Very slow crawling inside docker #2054

wicked-network · 2023-08-28T10:08:39Z

wicked-network
Aug 28, 2023

Which package is this bug report for? If unsure which one to select, leave blank

@crawlee/http (HttpCrawler)

Issue description

Good day everyone!

I am running a web crawler inside a Docker container on a robust machine. The crawler's performance starts fast but degrades significantly over time, sometimes to as slow as 1-2 requests per hour. The setup works without issues on my MacBook (not in docker).

Environment

Docker version: v 4.21.1
Host Machine: Windows 11 Pro, 32GB RAM, AMD Ryzen 7 5700X 8-core, 12GB VRAM
Docker Image: apify/actor-node:16

Dockerfile

FROM apify/actor-node:16
WORKDIR /app

COPY ./ /app

RUN npm ci

CMD npm start --silent

I tried tweaking different settings and searching across docs, issues and code to figure it out myself but am feeling unsuccessful so far.
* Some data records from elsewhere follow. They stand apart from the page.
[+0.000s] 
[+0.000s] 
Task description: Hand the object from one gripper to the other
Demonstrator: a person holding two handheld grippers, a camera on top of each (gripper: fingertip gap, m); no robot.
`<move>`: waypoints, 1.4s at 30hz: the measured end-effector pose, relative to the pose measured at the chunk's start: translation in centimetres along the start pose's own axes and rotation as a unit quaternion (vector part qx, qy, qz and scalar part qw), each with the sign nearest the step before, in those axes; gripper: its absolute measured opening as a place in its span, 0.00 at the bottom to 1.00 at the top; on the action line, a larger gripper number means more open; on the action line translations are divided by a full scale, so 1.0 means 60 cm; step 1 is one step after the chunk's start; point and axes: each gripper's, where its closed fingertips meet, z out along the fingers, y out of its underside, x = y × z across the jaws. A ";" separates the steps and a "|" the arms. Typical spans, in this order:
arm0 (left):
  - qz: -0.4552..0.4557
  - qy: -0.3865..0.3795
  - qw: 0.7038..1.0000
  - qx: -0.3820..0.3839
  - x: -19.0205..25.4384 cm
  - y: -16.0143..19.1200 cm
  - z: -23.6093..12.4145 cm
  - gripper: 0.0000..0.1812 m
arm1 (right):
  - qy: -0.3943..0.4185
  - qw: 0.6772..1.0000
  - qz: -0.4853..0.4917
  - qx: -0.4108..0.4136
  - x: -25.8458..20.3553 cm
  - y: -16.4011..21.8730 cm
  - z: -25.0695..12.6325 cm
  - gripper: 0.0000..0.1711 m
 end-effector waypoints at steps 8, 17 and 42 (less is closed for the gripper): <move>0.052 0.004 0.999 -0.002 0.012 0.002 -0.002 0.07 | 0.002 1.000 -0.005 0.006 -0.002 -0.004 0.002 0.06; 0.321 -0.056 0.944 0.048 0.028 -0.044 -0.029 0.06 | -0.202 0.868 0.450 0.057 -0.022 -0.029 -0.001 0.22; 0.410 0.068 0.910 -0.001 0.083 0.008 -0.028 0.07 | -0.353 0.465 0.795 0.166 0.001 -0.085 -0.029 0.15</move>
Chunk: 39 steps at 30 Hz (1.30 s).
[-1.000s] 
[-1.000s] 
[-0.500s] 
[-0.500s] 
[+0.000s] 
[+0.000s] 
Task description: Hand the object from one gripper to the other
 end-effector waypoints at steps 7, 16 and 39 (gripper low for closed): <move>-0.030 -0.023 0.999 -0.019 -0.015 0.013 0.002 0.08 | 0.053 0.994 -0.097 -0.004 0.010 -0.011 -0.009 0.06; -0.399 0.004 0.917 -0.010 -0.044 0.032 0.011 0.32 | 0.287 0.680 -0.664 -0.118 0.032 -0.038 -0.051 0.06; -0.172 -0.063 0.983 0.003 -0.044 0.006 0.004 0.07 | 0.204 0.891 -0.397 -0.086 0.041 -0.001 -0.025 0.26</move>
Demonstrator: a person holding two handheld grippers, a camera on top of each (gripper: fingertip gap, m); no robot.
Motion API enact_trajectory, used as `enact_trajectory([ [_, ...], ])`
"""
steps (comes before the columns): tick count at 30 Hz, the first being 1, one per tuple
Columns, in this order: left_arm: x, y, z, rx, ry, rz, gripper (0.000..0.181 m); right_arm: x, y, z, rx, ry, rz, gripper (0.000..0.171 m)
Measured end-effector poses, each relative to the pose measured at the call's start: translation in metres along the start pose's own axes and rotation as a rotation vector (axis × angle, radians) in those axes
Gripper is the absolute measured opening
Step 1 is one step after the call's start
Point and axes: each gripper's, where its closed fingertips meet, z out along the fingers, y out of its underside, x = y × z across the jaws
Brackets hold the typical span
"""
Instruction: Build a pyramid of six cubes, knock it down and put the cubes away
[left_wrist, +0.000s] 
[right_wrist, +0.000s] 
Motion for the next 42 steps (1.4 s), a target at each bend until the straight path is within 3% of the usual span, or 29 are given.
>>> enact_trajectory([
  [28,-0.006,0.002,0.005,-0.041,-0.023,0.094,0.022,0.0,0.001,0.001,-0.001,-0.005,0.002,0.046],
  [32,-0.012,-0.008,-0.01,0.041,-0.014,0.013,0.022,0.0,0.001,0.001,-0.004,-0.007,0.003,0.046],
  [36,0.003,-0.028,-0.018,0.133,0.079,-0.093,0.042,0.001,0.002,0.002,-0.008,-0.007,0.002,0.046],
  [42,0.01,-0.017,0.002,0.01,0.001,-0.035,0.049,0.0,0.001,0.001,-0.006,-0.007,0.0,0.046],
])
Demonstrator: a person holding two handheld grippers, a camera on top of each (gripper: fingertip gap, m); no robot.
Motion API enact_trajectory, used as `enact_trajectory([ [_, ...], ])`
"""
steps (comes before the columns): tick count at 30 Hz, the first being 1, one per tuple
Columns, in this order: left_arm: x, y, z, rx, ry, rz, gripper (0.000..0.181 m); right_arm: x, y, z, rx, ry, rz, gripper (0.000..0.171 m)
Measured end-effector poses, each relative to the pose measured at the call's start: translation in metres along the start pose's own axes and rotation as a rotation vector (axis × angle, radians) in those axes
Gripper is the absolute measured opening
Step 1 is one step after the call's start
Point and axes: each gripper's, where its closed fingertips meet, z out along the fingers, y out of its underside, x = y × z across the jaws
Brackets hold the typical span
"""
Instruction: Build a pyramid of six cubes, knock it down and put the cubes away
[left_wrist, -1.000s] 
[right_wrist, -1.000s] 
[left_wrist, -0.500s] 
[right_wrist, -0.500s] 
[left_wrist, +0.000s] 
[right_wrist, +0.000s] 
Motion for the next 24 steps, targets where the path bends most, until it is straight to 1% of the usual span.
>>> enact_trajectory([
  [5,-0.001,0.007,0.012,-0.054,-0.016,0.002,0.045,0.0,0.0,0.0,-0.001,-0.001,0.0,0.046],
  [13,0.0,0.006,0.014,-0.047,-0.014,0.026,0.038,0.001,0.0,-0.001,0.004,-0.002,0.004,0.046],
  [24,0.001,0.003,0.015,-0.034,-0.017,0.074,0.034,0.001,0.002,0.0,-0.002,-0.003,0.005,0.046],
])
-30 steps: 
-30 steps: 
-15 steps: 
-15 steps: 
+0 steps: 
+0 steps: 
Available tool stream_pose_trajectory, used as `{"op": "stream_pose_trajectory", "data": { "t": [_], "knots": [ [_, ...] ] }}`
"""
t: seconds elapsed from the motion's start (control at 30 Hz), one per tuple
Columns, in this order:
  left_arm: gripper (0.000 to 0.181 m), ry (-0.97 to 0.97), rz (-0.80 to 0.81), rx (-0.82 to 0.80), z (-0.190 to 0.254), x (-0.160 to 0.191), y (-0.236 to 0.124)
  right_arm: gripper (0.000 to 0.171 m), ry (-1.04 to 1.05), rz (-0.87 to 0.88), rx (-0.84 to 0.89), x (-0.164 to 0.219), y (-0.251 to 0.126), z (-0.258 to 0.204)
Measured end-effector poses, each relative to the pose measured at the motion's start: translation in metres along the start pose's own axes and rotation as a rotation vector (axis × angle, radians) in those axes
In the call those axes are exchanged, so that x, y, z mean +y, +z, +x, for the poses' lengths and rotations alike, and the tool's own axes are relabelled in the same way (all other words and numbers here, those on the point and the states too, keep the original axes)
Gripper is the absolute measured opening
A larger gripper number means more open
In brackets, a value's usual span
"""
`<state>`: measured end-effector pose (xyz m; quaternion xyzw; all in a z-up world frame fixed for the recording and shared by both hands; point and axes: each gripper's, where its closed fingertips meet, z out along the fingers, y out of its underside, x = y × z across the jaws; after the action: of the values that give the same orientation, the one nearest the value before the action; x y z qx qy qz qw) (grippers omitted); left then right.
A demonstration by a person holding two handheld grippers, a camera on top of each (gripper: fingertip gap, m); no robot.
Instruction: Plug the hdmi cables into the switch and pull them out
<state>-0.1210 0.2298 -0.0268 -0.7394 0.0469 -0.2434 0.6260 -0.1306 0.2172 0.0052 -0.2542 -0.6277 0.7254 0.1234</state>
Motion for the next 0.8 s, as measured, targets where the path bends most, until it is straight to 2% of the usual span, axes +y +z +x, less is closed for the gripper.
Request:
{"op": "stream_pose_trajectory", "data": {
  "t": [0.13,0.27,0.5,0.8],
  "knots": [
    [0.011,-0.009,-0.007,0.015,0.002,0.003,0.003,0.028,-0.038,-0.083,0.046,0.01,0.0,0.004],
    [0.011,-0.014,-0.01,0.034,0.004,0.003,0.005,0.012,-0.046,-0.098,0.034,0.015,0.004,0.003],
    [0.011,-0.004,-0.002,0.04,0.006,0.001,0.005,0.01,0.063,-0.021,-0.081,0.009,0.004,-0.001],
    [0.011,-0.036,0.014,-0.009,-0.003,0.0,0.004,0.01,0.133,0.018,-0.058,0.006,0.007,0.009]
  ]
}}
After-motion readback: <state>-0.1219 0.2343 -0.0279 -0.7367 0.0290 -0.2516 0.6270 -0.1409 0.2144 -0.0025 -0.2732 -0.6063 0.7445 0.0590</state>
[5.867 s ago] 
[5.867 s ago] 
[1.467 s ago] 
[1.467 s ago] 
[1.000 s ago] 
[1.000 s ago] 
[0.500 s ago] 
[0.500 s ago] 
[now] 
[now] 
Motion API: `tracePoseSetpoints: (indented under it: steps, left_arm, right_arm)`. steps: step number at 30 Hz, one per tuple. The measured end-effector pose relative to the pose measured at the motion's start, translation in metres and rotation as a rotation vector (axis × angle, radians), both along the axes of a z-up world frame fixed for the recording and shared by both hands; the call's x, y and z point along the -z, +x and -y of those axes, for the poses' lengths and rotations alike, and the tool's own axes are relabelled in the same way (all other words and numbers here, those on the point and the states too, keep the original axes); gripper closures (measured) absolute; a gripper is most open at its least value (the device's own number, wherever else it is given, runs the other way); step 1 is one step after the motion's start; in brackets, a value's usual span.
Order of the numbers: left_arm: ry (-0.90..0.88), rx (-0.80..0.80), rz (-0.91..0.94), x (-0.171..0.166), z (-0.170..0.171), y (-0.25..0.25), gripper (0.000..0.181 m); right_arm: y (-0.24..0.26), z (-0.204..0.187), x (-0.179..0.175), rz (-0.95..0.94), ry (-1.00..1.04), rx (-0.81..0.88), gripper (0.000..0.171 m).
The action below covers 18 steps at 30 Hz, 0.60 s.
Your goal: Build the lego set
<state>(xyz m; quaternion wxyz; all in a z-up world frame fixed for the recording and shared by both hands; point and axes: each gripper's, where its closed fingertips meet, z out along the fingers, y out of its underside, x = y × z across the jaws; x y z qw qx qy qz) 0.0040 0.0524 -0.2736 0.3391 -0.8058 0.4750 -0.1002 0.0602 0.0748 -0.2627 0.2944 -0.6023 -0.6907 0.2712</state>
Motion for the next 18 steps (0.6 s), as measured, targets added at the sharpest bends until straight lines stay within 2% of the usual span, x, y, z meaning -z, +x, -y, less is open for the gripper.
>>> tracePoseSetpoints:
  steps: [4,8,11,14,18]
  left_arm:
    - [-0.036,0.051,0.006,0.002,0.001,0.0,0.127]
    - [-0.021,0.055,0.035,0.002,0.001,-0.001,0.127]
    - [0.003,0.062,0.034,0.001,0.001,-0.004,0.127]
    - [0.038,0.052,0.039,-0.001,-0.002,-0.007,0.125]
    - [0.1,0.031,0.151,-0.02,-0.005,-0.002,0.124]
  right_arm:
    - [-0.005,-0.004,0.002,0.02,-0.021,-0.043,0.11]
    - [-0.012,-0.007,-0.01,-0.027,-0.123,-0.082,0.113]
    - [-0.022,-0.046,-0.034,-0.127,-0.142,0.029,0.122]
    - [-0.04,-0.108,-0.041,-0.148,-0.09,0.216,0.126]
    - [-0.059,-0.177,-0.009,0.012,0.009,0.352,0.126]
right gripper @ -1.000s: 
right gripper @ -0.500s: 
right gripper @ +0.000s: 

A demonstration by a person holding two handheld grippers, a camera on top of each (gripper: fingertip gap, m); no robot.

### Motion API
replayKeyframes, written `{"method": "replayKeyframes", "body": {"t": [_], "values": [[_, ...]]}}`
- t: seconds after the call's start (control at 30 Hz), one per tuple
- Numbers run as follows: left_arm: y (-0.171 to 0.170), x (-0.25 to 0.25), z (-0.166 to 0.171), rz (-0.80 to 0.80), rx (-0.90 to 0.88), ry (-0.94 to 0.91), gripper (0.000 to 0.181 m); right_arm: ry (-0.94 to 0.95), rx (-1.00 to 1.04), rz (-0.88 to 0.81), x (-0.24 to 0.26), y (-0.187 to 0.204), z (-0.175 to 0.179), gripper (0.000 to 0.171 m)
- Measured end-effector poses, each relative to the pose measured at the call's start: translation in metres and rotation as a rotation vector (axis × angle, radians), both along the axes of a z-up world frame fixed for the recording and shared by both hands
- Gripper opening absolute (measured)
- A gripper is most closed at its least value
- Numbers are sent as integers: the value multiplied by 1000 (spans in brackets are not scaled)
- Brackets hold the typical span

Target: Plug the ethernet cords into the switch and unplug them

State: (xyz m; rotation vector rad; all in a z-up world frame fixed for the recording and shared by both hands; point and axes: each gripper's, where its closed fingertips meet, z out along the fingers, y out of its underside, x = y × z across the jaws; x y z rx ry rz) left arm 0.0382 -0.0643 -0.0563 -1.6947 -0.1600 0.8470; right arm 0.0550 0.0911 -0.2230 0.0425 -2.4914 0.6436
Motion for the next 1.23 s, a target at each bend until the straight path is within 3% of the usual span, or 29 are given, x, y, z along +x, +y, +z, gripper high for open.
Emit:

Here is my crawler setup:

const config = Configuration.getGlobalConfig();
config.set("availableMemoryRatio", 0.9);
config.set("memoryMbytes", 22000); // setting enough memory
config.set("persistStorage", false);

const proxyUrls = await listProxies(); // returns a list of 100 fast proxies
const proxyConfiguration = new ProxyConfiguration({
  proxyUrls,
});

const router = createBasicRouter();

export const queue = await RequestQueue.open();
queue.timeoutSecs = 10;

const crawler = new HttpCrawler({
  useSessionPool: true,
  maxConcurrency: 30,
  sessionPoolOptions: { maxPoolSize: 100 }, // to equal amount of proxies
  autoscaledPoolOptions: {
    snapshotterOptions: {
      eventLoopSnapshotIntervalSecs: 2,
      maxBlockedMillis: 100,
    },
    systemStatusOptions: {
      maxEventLoopOverloadedRatio: 1.9, // tried different options, no effect, even when it's not specified
    },
  },
  requestHandlerTimeoutSecs: 60 * 2,
  requestQueue: queue,
  keepAlive: true,

  proxyConfiguration,
  requestHandler: router,

  failedRequestHandler({ request, proxyInfo }) {
    log.debug(`Request ${request.url} failed.`);
    log.debug("Proxy info: ", proxyInfo);
  },

  postNavigationHooks: [
    async (context: BasicCrawlingContext) => {
      const { url } = context.request;

      await markUrlProcessed(url); // logic i need for my app
    },
  ],
});

await crawler.run();

In the autoscaled pool logs i noticed that the event loop is often at the ratio of 1, that's why i tried increasing it:

DEBUG HttpCrawler:AutoscaledPool: scaling up {
  "oldConcurrency": 28,
  "newConcurrency": 30,
  "systemStatus": {
    "isSystemIdle": true,
    "memInfo": {
      "isOverloaded": false,
      "limitRatio": 0.2,
      "actualRatio": 0
    },
    "eventLoopInfo": {
      "isOverloaded": false,
      "limitRatio": 1.9,
      "actualRatio": 1
    },
    "cpuInfo": {
      "isOverloaded": false,
      "limitRatio": 0.4,
      "actualRatio": 0
    },
    "clientInfo": {
      "isOverloaded": false,
      "limitRatio": 0.3,
      "actualRatio": 0
    }
  }
}

Questions
Is there any misconfiguration in my setup causing the slowdown?
Are there any known issues regarding the performance of HttpCrawler when running in a Docker environment?
Are there platform-specific considerations I might have overlooked?

Code sample

No response

Package version

3.4.0

Node.js version

16.20.2

Operating system

No response

Apify platform

Tick me if you encountered this issue on the Apify platform

I have tested this on the `next` release

No response

Other context

No response

Answered by wicked-network

Sep 13, 2023

After deeper debugging, I found out that the issue was related to how i was handling the data outside of crawlee. So the issue is not related to Crawlee. Thanks for the support!

View full answer

B4nan · 2023-08-28T10:23:22Z

B4nan
Aug 28, 2023
Maintainer

Can you provide some logs? My guess is that the crawler is overscaled, which ends up degrading the performance over time.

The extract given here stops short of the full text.